EXERCISE: Return exactly the lines of the records below, starting at the line that contains "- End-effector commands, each" and ending at the line that contains "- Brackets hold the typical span", with both of those lines kept.

SUPPLIED RECORDS Block Start

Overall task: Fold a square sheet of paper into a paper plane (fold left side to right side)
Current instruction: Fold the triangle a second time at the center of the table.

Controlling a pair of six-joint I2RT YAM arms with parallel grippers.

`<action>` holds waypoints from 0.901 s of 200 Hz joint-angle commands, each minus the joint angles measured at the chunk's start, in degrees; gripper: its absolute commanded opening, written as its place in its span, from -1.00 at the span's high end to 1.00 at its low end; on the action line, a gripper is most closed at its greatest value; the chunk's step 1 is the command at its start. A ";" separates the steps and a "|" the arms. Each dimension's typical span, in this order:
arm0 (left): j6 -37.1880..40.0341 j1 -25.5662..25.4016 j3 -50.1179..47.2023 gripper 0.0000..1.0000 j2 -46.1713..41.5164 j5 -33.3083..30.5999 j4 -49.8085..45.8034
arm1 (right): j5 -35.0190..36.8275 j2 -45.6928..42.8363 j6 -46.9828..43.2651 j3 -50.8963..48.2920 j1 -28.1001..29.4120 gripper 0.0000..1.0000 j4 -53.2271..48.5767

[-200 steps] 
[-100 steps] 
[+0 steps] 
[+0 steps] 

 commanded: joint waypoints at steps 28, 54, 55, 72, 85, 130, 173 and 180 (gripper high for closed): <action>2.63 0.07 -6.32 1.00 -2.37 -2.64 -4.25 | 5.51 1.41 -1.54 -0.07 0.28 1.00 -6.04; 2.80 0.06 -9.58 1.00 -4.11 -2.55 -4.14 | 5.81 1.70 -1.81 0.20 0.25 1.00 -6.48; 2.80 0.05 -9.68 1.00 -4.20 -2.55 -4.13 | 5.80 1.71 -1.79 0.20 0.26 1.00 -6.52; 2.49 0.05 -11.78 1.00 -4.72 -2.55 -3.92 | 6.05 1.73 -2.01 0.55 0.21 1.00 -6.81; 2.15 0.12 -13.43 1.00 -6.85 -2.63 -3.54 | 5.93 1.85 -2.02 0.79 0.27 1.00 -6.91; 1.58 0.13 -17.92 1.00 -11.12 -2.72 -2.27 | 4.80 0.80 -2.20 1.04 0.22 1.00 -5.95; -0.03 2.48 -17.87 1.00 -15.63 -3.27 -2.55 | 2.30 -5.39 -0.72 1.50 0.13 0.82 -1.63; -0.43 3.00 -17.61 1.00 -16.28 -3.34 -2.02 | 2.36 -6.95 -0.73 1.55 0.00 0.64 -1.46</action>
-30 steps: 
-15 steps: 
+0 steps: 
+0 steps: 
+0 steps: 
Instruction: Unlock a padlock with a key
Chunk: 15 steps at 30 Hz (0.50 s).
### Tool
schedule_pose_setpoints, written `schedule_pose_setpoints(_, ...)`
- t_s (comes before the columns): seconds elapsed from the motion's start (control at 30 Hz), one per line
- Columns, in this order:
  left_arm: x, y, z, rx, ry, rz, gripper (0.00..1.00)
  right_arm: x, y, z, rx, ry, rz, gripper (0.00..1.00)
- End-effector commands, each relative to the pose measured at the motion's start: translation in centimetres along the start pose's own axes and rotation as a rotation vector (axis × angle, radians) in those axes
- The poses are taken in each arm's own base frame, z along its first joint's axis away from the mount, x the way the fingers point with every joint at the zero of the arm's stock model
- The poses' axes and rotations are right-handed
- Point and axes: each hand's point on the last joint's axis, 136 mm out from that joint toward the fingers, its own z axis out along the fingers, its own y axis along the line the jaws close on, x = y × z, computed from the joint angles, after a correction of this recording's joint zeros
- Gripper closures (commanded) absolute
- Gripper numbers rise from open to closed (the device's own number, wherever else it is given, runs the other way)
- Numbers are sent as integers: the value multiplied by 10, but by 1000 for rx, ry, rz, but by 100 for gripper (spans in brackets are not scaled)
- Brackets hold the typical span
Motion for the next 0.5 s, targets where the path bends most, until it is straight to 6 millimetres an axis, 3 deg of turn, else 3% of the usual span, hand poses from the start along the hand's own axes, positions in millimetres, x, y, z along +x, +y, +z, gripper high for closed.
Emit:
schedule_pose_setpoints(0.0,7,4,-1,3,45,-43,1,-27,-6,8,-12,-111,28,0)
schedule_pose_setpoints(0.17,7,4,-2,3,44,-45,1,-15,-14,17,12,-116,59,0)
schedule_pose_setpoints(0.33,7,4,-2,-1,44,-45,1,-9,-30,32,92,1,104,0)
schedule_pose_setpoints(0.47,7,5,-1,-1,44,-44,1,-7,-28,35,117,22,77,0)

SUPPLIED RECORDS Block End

TASK OUTPUT:
- End-effector commands, each relative to the pose measured at the motion's start: translation in centimetres along the start pose's own axes and rotation as a rotation vector (axis × angle, radians) in those axes
- The poses are taken in each arm's own base frame, z along its first joint's axis away from the mount, x the way the fingers point with every joint at the zero of the arm's stock model
- The poses' axes and rotations are right-handed
- Point and axes: each hand's point on the last joint's axis, 136 mm out from that joint toward the fingers, its own z axis out along the fingers, its own y axis along the line the jaws close on, x = y × z, computed from the joint angles, after a correction of this recording's joint zeros
- Gripper closures (commanded) absolute
- Gripper numbers rise from open to closed (the device's own number, wherever else it is given, runs the other way)
- Numbers are sent as integers: the value multiplied by 10, but by 1000 for rx, ry, rz, but by 100 for gripper (spans in brackets are not scaled)
- Brackets hold the typical span

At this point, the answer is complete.